> Exercise: Show each line from the records below in which the word "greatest" occurs.

Material provided: Begin

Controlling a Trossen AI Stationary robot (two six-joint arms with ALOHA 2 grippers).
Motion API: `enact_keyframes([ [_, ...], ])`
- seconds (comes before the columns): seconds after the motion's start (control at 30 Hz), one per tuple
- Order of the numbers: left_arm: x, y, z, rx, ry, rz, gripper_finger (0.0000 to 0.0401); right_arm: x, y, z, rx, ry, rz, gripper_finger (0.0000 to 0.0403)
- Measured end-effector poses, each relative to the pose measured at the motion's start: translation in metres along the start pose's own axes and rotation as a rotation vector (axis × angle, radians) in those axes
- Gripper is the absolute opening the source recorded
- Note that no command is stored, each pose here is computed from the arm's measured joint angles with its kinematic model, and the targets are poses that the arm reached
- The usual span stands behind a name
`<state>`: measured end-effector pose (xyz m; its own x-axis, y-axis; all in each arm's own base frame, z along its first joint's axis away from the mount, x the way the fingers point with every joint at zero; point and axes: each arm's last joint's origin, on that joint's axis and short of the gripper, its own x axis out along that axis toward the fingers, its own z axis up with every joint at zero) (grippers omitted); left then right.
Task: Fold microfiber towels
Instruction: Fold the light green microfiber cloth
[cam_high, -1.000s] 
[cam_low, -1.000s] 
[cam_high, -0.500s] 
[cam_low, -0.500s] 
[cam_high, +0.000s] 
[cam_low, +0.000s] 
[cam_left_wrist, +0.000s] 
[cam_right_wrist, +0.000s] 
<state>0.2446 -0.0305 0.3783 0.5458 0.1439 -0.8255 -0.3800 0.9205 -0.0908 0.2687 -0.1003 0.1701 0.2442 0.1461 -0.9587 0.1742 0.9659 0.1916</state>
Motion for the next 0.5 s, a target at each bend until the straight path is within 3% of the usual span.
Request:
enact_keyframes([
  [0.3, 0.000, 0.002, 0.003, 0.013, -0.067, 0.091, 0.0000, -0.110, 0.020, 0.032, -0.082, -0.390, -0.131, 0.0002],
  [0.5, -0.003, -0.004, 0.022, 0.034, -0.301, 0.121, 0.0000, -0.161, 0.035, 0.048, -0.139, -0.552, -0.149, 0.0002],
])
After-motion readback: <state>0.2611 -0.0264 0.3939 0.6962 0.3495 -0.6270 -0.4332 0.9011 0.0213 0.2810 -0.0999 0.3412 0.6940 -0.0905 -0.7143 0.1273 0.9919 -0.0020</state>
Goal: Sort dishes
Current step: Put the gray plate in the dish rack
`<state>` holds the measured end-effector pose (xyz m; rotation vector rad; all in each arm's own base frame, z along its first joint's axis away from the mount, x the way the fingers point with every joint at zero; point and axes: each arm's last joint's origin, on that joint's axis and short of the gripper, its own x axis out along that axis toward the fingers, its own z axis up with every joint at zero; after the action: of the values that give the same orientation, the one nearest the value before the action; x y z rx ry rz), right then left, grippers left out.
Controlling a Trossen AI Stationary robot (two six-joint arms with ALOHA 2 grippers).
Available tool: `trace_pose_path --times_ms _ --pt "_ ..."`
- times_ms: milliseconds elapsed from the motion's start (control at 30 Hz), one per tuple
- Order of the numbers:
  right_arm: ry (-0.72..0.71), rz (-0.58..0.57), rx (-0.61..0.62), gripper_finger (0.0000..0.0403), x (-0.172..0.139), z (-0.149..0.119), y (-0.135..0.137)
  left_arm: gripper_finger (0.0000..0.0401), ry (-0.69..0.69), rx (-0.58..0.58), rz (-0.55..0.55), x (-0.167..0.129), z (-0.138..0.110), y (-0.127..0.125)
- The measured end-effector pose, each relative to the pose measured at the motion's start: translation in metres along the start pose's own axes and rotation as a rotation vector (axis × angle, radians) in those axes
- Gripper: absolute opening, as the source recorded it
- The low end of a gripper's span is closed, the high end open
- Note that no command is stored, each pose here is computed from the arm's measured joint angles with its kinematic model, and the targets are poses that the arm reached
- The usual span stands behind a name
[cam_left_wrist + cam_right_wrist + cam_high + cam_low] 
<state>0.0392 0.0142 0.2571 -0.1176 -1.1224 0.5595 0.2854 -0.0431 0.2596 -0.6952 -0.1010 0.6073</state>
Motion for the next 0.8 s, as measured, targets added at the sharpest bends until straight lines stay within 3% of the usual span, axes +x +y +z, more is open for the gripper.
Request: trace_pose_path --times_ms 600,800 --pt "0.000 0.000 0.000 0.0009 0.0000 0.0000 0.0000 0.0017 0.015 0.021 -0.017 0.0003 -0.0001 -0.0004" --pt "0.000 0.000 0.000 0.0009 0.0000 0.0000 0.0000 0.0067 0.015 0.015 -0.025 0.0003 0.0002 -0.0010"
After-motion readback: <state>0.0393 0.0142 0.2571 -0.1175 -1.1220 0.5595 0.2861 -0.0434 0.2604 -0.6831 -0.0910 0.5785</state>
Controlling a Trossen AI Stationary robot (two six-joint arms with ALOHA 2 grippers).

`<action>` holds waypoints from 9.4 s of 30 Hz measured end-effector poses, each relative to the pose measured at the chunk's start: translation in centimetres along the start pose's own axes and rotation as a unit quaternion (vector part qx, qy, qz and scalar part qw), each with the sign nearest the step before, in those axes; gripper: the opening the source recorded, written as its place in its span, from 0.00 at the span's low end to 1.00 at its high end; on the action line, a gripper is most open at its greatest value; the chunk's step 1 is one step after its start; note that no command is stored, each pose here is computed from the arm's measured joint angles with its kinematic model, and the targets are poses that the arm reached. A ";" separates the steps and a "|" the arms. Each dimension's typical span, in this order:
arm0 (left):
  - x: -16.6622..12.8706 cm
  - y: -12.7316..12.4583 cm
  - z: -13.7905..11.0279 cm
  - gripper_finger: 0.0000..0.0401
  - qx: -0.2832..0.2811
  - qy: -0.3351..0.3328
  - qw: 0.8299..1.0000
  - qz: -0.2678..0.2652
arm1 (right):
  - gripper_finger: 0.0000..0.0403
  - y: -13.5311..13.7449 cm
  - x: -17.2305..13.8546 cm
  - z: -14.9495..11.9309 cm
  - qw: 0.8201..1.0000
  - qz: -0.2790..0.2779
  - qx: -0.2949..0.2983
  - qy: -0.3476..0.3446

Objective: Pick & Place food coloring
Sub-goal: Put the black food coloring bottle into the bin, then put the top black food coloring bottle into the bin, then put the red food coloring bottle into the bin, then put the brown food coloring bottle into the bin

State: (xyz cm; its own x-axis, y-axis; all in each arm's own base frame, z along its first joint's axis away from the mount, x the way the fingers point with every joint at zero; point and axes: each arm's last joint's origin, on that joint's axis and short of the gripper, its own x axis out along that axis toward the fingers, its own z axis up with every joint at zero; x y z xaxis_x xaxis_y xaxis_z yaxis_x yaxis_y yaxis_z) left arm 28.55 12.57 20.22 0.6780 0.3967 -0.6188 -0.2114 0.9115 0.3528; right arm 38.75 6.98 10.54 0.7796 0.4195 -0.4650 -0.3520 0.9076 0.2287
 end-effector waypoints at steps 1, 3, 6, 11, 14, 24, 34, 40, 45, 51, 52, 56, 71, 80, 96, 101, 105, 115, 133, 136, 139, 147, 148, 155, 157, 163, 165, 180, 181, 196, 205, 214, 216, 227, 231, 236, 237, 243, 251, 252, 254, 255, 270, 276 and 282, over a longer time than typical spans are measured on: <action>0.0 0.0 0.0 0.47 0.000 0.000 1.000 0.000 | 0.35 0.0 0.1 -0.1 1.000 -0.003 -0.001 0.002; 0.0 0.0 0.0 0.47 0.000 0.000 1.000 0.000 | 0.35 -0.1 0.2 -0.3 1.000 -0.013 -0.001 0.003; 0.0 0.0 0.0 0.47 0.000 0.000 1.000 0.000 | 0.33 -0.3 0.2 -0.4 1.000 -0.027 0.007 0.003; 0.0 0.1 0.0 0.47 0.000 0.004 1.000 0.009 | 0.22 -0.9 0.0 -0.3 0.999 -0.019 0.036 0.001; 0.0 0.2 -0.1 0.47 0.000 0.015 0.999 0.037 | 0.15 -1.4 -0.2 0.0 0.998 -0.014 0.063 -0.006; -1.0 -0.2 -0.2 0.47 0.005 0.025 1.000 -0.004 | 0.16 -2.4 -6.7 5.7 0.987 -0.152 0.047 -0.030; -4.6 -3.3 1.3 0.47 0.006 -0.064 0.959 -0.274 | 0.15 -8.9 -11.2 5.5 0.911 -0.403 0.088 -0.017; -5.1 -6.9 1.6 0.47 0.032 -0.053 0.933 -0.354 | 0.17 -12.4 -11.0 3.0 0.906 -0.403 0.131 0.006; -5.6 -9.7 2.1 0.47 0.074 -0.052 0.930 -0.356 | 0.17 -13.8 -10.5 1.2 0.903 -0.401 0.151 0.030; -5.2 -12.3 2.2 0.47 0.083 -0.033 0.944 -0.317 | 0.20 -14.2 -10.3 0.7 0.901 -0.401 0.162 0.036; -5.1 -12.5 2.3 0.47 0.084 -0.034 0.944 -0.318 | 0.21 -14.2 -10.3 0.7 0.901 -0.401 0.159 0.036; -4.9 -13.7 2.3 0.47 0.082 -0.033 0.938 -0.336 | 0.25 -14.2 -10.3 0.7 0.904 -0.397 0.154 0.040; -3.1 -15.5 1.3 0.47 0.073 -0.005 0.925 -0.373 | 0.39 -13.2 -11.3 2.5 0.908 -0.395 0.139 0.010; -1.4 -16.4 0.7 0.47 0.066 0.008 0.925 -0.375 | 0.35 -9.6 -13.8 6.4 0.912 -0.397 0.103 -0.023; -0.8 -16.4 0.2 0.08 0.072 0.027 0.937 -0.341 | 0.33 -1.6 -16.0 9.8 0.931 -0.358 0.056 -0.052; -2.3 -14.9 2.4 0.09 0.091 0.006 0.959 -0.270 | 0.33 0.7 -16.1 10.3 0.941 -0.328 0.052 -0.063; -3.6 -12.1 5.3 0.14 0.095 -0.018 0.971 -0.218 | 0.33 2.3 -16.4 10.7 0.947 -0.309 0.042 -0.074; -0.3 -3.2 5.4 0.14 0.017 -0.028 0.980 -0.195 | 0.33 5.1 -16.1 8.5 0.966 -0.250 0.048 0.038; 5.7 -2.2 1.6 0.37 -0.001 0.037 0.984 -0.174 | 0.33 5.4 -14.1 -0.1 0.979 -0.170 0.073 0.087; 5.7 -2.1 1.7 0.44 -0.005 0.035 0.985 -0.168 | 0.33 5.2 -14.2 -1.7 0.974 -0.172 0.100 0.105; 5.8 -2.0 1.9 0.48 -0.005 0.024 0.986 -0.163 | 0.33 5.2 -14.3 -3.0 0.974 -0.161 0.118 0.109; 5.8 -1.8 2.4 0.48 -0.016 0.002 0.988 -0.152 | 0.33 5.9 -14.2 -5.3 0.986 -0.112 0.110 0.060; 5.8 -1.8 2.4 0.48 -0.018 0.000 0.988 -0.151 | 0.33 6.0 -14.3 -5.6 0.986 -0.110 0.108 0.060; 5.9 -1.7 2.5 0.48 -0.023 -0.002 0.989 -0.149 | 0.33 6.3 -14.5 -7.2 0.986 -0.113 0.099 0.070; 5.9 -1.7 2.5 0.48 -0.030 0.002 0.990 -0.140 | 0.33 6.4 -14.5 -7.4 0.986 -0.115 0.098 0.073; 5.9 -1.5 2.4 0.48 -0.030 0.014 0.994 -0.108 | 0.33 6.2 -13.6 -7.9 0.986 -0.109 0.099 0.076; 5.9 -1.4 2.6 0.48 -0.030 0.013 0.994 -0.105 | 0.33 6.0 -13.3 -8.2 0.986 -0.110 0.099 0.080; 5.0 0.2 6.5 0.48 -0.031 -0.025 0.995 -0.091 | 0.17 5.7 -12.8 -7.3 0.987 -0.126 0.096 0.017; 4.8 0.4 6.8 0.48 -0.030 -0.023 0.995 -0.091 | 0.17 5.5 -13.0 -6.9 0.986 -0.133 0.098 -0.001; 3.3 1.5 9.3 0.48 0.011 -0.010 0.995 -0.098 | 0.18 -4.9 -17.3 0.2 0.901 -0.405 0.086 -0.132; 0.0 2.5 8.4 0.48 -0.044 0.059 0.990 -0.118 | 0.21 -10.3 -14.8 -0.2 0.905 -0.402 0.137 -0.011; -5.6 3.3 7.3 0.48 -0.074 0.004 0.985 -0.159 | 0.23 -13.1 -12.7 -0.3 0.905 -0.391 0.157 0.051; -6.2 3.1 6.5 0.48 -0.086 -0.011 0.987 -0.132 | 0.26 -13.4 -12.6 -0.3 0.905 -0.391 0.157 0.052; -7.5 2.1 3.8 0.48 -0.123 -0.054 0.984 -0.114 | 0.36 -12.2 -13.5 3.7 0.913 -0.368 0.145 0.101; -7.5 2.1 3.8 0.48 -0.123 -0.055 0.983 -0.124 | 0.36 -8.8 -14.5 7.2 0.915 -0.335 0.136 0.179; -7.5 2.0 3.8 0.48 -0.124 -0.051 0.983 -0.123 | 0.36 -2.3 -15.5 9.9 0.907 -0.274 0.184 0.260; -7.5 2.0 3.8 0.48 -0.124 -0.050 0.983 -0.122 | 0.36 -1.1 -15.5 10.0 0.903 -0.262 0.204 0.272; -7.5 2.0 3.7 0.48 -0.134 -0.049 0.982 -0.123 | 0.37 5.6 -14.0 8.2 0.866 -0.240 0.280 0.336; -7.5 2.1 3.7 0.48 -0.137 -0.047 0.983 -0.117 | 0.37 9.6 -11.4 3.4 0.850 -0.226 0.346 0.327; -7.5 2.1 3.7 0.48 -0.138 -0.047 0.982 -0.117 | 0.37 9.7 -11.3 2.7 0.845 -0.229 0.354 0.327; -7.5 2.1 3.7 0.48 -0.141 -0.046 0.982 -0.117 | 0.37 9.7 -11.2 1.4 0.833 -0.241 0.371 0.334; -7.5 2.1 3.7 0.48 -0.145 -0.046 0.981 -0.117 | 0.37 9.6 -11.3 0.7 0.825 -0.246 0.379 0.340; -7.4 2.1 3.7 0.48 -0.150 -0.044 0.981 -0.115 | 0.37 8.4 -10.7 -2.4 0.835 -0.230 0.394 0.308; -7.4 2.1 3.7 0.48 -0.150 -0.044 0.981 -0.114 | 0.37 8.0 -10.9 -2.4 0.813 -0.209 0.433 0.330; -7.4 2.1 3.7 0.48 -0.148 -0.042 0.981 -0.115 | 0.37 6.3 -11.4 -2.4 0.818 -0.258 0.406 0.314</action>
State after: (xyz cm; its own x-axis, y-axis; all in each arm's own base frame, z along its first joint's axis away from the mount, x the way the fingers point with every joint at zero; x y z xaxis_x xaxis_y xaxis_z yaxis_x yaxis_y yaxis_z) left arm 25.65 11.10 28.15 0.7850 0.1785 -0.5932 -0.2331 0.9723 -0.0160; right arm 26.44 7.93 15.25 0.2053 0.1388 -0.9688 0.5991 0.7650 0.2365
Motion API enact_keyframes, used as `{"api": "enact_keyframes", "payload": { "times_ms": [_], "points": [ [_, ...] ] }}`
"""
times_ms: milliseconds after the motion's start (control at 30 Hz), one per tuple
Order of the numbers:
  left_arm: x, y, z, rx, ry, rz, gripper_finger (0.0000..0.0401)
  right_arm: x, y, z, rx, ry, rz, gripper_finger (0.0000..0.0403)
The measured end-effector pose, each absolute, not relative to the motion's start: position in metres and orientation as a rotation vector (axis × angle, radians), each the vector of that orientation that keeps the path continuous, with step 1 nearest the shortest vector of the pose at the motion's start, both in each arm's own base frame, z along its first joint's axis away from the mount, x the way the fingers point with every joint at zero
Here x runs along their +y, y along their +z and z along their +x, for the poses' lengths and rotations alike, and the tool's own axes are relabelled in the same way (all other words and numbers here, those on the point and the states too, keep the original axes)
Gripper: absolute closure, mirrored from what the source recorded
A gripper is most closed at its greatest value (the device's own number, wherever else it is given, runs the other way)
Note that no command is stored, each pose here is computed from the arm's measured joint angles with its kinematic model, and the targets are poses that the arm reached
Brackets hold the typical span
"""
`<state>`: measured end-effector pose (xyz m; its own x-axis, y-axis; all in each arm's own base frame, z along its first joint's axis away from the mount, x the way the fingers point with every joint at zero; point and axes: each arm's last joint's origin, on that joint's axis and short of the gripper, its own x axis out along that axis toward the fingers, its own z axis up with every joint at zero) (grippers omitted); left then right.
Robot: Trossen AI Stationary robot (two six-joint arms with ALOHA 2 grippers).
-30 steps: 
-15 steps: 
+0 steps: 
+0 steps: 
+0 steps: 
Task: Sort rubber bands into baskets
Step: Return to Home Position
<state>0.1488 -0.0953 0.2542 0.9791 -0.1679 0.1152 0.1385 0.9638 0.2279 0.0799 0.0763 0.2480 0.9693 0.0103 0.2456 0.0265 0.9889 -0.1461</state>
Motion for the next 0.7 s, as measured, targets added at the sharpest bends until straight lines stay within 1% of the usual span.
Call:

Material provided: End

> Answer to the problem:
`<action>` holds waypoints from 9.4 s of 30 Hz measured end-effector poses, each relative to the pose measured at the chunk's start: translation in centimetres along the start pose's own axes and rotation as a unit quaternion (vector part qx, qy, qz and scalar part qw), each with the sign nearest the step before, in those axes; gripper: the opening the source recorded, written as its place in its span, from 0.00 at the span's low end to 1.00 at its high end; on the action line, a gripper is most open at its greatest value; the chunk's step 1 is one step after its start; note that no command is stored, each pose here is computed from the arm's measured joint angles with its kinematic model, and the targets are poses that the arm reached. A ";" separates the steps and a "|" the arms. Each dimension's typical span, in this order:
A gripper is most closed at its greatest value (the device's own number, wherever else it is given, runs the other way)

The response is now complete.